Man darf zudem nicht vergessen, dass derzeit etwa 39 % aller Studierenden der Universität des Saarlandes der Philosophischen Fakultät zuzurechnen sind (die heute bereits „nur“ noch einen Anteil von 32 % der Professorinnen und Professoren stellt). Die Studienfächer der Philosophischen Fakultät stoßen also auf „Gegenliebe“ bei den Studierenden. Ob die Schaffung eines größeren Angebots in der Technischen Fakultät Studierende, die ein geistes- oder sozialwissenschaftliches Fach belegen möchten, umstimmen kann, wage ich sehr zu bezweifeln. Wenn dieser Ausbau also auf Kosten der Philosophischen Fakultät erfolgen sollte, lassen sich erhebliche Belastungen v.a. in den Kernfächern der Philosophischen Fakultät voraussehen. Das Beispiel der Fächerkombinationen beim Magisterstudium zeigt zudem, dass die Studierenden ziemlich genau wissen, was sie wollen.

Ich plädiere daher dafür, im Saarland eine ausgewogene Universitätskonzeption zu realisieren, die auch und vielleicht sogar vor allem den Interessen der (saarländischen) Studierenden Rechnung trägt. Das soll nicht bedeuten (und dazu ist ja gerade eine Evaluierungskommission tätig), dass alle Fächer – so gut es geht, s.o. – nicht einmal auf ihre „Leistungen“ (bzw. ihre Rolle im Universitätsgefüge) abgeklopft werden können; dies aber sollte – wie in Demokratien eigentlich üblich – offen und in ausreichendem Umfang mit den Betroffenen ausdiskutiert werden. Ich sage es hier einmal so hart, obwohl ich einige Freunde in der „Bergmannszunft“ habe (und der Vergleich natürlich hinkt): Lieber 100.000 DM weniger (je Bergmanns-Arbeitsplatz) und 100.000 DM mehr an der Universität („vernünftig investiert“) als umgekehrt.

Vielleicht gelingt der o.a. „Spagat“ in einer gemeinsamen Anstrengung aller Beteiligten. Die „reale Masse“ der Studierenden (d.h. die nächste Generation) wird es uns hoffentlich danken.

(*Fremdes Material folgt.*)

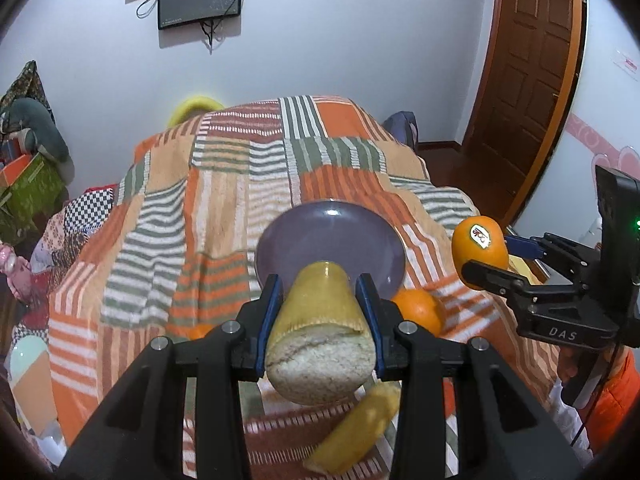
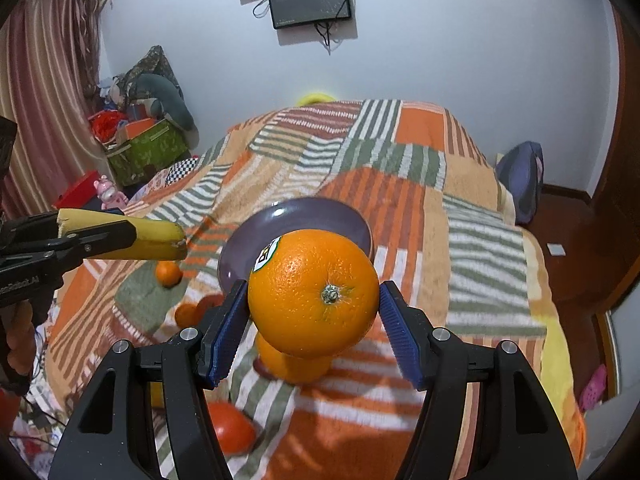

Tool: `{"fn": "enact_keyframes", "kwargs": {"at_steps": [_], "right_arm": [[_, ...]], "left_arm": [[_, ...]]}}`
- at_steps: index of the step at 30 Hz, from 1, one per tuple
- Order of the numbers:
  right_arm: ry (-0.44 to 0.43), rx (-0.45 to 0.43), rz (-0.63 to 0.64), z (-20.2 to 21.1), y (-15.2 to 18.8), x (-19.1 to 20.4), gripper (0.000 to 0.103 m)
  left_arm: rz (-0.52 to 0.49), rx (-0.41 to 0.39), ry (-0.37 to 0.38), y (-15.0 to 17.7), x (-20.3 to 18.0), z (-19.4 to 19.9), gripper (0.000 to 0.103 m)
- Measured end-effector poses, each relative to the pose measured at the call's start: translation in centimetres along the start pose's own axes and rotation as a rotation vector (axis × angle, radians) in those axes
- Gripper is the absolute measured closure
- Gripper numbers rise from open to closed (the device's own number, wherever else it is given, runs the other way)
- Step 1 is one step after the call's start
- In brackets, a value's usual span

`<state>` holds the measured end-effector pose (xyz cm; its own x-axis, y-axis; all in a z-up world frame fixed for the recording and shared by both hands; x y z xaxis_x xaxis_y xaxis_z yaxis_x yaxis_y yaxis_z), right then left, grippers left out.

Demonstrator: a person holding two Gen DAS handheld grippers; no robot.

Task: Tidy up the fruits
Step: 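Carry the orange and yellow cylinder with both tools over the purple plate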

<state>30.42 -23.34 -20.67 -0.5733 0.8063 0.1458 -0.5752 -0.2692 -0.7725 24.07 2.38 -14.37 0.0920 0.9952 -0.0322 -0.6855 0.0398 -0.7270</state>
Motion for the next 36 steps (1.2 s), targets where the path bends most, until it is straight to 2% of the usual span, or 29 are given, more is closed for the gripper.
{"fn": "enact_keyframes", "kwargs": {"at_steps": [11, 18, 24, 36], "right_arm": [[0.027, -0.032, 0.072, -2.5, -3.1, 0.3, 0.041], [0.031, -0.008, 0.1, -4.9, -4.3, 0.0, 0.041], [0.034, 0.035, 0.121, -7.2, -4.3, -0.2, 0.041], [0.029, 0.116, 0.145, -10.4, -3.6, -0.4, 0.041]], "left_arm": [[0.001, -0.016, -0.031, -3.6, 1.6, -3.2, 0.066], [-0.027, -0.005, -0.035, -5.5, 1.5, -5.7, 0.066], [-0.034, 0.045, -0.018, -6.1, 1.3, -8.7, 0.066], [-0.033, 0.166, 0.012, -4.8, 1.2, -14.3, 0.066]]}}
Point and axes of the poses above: each gripper's, at about its wrist camera, not at the fingertips, and z roughly against the way its jaws point, x to its left, y to its underside, the point moved 4 cm from there along -z, roughly the way its jaws point, and after that the axes turned 2 degrees about -y, right-handed, at the moved point
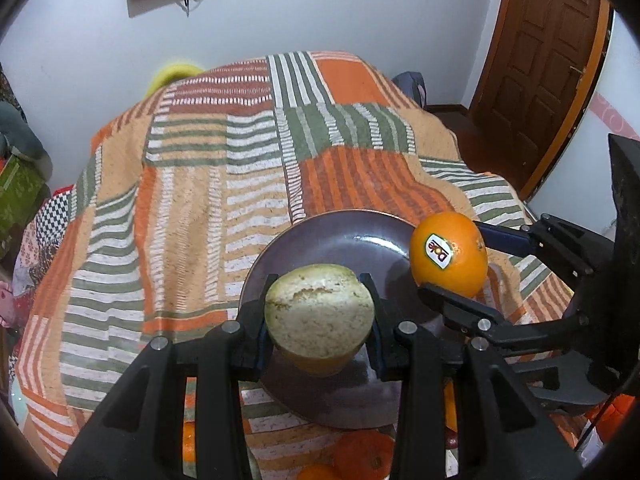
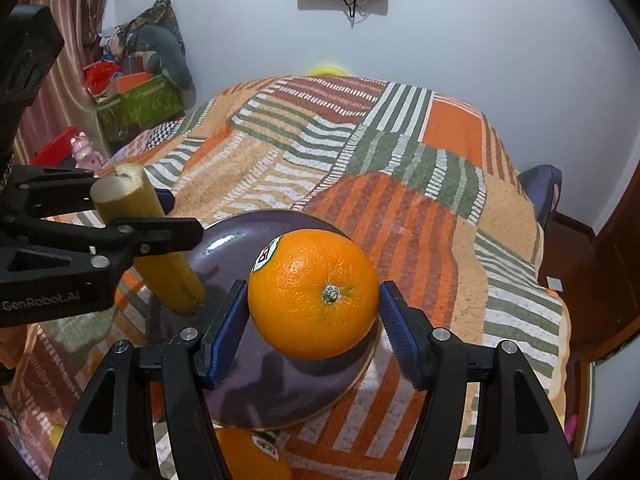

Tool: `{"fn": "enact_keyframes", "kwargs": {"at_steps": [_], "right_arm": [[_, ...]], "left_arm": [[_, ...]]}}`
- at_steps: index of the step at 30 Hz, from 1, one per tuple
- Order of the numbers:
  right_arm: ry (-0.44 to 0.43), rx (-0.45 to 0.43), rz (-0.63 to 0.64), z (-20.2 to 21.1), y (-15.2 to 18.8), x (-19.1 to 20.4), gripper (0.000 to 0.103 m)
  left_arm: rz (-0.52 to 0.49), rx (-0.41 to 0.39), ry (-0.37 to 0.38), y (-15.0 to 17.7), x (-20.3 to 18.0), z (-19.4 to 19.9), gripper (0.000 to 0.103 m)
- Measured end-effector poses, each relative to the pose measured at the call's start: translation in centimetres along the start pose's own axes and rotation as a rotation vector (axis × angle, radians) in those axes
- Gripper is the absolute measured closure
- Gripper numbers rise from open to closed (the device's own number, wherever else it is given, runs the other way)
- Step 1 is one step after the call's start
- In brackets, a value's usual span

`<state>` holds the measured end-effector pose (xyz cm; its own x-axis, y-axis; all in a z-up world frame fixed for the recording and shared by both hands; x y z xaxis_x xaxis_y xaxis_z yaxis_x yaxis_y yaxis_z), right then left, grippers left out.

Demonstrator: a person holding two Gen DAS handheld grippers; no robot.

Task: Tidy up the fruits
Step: 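Carry the orange and yellow cylinder with both tools over the purple plate, then open both tools to set the orange and cylinder on the plate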

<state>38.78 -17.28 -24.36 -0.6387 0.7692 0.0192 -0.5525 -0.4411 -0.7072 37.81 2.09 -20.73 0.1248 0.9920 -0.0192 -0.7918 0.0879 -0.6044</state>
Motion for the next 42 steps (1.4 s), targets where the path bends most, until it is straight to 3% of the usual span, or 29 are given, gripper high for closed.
{"fn": "enact_keyframes", "kwargs": {"at_steps": [18, 25, 30, 42], "right_arm": [[-0.037, 0.075, -0.033, -4.3, 0.1, -1.1, 0.041], [-0.049, 0.071, -0.045, -4.5, 0.0, -1.2, 0.041], [-0.048, 0.072, -0.04, -4.8, -0.2, -1.2, 0.041], [-0.042, 0.093, -0.028, -5.1, -0.2, -1.2, 0.04]], "left_arm": [[0.061, 0.036, -0.001, -1.8, 1.2, -4.5, 0.065], [0.066, 0.075, -0.037, -2.9, 1.5, -6.7, 0.064], [0.048, 0.122, -0.02, -2.4, 1.0, -7.7, 0.064], [0.057, 0.095, -0.038, -1.8, 1.7, -5.7, 0.064]]}}
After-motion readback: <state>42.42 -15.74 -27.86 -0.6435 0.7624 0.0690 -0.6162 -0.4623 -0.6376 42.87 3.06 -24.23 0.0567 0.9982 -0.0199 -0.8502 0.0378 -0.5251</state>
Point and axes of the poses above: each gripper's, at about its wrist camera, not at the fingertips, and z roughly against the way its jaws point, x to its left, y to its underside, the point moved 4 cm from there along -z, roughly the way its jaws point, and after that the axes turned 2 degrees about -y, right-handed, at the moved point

Zur Person des Autors: Prof. Dr. Harald H. Zimmermann, Jahrgang 1941, Studium der Germanistik / Geschichte in Saarbrücken und Kiel (1. Staatsexamen), Promotion Sprachwissenschaft / Informatik 1972, Wiss. Rat und Professor in Regensburg 1974 – 1980 (Nichtnumerische Datenverarbeitung, Informationslinguistik), seit 1980 Professur für Informationswissenschaft, FB 5, Philosophische Fakultät der Universität des Saarlandes, z.Z. Prodekan des Fachbereichs. Das Fach Informationswissenschaft hat derzeit rd. 400 Studierende (über 200 im Hauptfach); aufgrund der begrenzten Kapazitäten besteht im Haupt- und Nebenfach ein Numerus clausus.


*) Der Beitrag ist zur Veröffentlichung in einem der nächsten Hefte der „Saarwirtschaft“ vorgesehen (evtl. in gekürzter Form).